New Zealand’s outdated 111 emergency call system is causing deaths and injuries due to its antiquity, slowness, and fragmentation, police documents have revealed.
Despite being warned a year ago about the system’s deficiencies, the Labour government abandoned a project to replace it.
The 25-year-old system lacks the capability to handle text or video calls, integrate with social media platforms, or ensure seamless app integration, which has had fatal consequences in some instances. For example, a woman was unable to silently alert police of danger, leading to her being stabbed to death, and there were cases of delayed emergency response due to the system’s inefficiencies.
The need for an urgent replacement was highlighted in documents released under the Official Information Act, stating both police and Fire and Emergency have been advocating for a modern solution. Police Minister Mark Mitchell, acknowledged the issue, noting the underfunding of core police functions by the previous government and expressed commitment to finding solutions.
Illustrating the system’s failures, an article in state-backed media outlet RNZ recounted numerous incidents where the fragmented system led to unnecessary deaths and danger to both the public and emergency responders. It has been prone to breakdowns, with 59 instances in the year 2021-22, including a fault that remained unresolved for 20 days.
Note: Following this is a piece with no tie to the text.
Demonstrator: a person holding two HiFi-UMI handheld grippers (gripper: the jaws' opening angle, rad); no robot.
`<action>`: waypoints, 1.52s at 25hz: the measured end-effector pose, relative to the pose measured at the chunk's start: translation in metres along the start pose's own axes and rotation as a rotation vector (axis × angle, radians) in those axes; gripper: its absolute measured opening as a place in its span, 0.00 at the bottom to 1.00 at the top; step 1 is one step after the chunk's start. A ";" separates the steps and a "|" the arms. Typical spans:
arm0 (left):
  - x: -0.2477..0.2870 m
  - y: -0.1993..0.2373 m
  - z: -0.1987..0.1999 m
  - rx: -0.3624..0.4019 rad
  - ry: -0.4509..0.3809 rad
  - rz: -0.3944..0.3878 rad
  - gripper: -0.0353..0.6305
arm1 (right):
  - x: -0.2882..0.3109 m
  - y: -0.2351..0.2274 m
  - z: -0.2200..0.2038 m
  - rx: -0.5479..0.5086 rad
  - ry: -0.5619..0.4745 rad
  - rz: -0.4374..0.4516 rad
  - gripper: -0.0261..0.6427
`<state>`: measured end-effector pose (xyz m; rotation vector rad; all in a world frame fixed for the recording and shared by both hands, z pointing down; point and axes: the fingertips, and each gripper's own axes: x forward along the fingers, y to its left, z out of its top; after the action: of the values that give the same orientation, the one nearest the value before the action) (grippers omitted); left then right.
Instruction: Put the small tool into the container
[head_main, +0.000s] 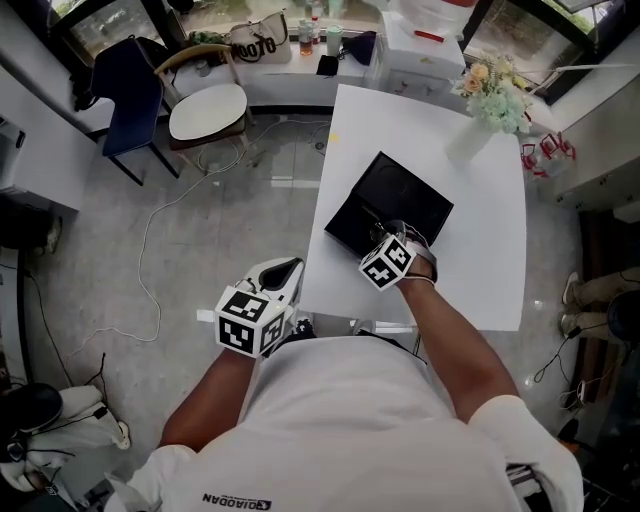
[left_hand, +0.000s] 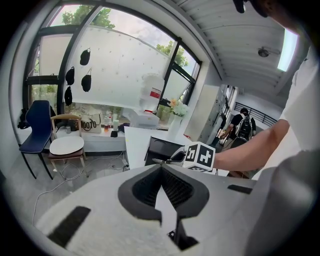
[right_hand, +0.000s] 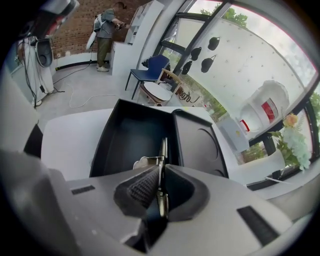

Despite these challenges, the police have made some improvements in security and patching of the Computer Aided Dispatch component, aiming to minimise human error within the system’s limitations. A planned $1.4 billion upgrade to the Public Safety Network is intended to ensure emergency services remain connected during power or cellular outages, suggesting a modernised Card system could integrate with this infrastructure for improved emergency response.
The necessity for a comprehensive overhaul is further underscored by the system’s failure to accurately locate emergency situations, compounded by the inability to effectively integrate across different emergency services.
Despite the clear need and detailed planning for a new system, fiscal constraints and competing pressures led to the shelving of the project by Labour. However, the police maintain that investment in a replacement system is under active consideration to ensure the safety and well-being of New Zealanders.